> _Exercise_: Everything in the entries below must be reproduced exactly, except the images.

> _Record set_:

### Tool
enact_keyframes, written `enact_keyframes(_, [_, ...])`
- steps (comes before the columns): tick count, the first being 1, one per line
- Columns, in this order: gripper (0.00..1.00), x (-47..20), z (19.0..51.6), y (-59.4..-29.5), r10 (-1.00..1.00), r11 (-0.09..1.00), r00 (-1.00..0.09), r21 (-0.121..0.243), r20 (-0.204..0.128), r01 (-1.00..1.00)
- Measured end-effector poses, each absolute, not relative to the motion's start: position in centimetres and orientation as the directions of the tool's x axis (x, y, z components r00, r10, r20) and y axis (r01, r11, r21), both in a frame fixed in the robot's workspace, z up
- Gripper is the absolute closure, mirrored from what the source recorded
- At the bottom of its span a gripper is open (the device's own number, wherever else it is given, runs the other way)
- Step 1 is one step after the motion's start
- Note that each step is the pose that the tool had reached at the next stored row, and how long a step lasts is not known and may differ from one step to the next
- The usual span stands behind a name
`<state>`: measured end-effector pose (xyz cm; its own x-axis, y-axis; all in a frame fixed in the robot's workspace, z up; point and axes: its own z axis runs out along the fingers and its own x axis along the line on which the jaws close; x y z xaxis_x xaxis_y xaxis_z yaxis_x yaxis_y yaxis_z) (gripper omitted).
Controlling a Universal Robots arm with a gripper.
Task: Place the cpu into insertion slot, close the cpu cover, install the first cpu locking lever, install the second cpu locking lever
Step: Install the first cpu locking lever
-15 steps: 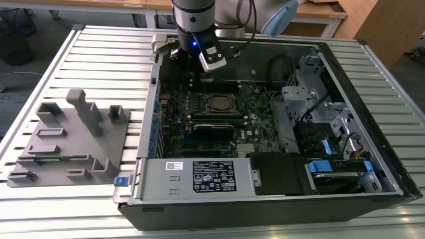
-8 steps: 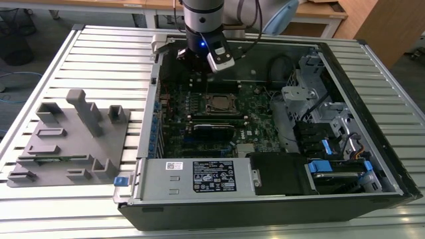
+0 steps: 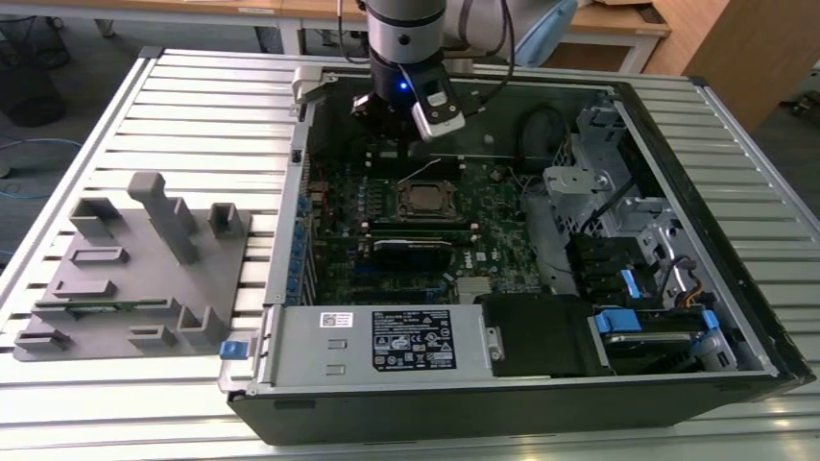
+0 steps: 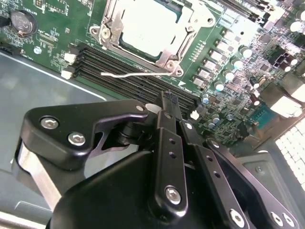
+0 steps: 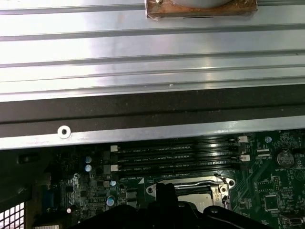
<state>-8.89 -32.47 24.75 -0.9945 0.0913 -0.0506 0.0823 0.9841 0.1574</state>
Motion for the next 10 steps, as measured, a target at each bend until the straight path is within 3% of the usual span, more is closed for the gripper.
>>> enact_keyframes(10, [0.9, -7.8, 24.7, -32.5, 0.091, 0.984, -0.995, 0.157, -0.05, 0.082])
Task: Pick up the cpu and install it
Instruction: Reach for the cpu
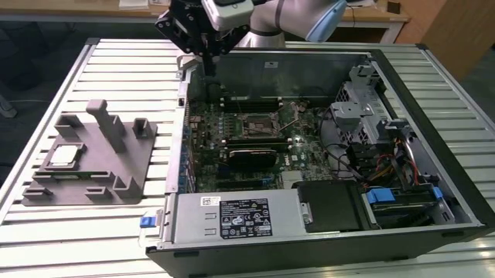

> _Output of the task_:
### Tool
enact_keyframes, written `enact_keyframes(_, [_, ...])`
- steps (comes before the columns): tick count, the first being 1, one per line
- Columns, in this order: gripper (0.00..1.00), x (-47..20), z (19.0..51.6), y (-59.4..-29.5), r10 (-1.00..1.00), r11 (-0.09..1.00), r00 (-1.00..0.09), r21 (-0.121..0.243), r20 (-0.204..0.128), r01 (-1.00..1.00)
- Measured end-effector poses, each absolute, not relative to the motion's start: position in centimetres and orientation as the directions of the tool's x axis (x, y, z components r00, r10, r20) and y axis (r01, r11, r21), both in a frame fixed in the robot's workspace, z up
- Gripper is the absolute closure, mirrored from what the source recorded
- At the bottom of its span a gripper is open (the device's own number, wherever else it is given, runs the other way)
- Step 1 is one step after the motion's start
- Note that each step is the pose that the tool had reached at the next stored row, and how long a step lasts is not known and may differ from one step to the next
- The usual span stands behind a name
`<state>`: measured end-effector pose (xyz cm; its own x-axis, y-axis; all in a frame fixed in the robot's workspace, z up; point and axes: its own z axis runs out along the fingers and its own x axis along the line on which the jaws close; x y z xaxis_x xaxis_y xaxis_z yaxis_x yaxis_y yaxis_z) (gripper omitted).
Controlling a Universal Robots arm with a gripper.
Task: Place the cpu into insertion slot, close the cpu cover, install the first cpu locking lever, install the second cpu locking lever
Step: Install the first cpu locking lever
-15 steps: 
-8 steps: 
+0 steps: 
+0 steps: 
+0 steps: 
<state>-8.89 -32.47 24.75 -0.9945 0.0913 -0.0506 0.0823 0.9841 0.1574</state>
Motion for the next 10 steps, as measured, a target at each bend until the straight path is within 3% of the usual span, more is closed for the gripper.
>>> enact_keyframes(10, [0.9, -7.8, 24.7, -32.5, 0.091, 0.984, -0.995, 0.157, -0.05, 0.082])
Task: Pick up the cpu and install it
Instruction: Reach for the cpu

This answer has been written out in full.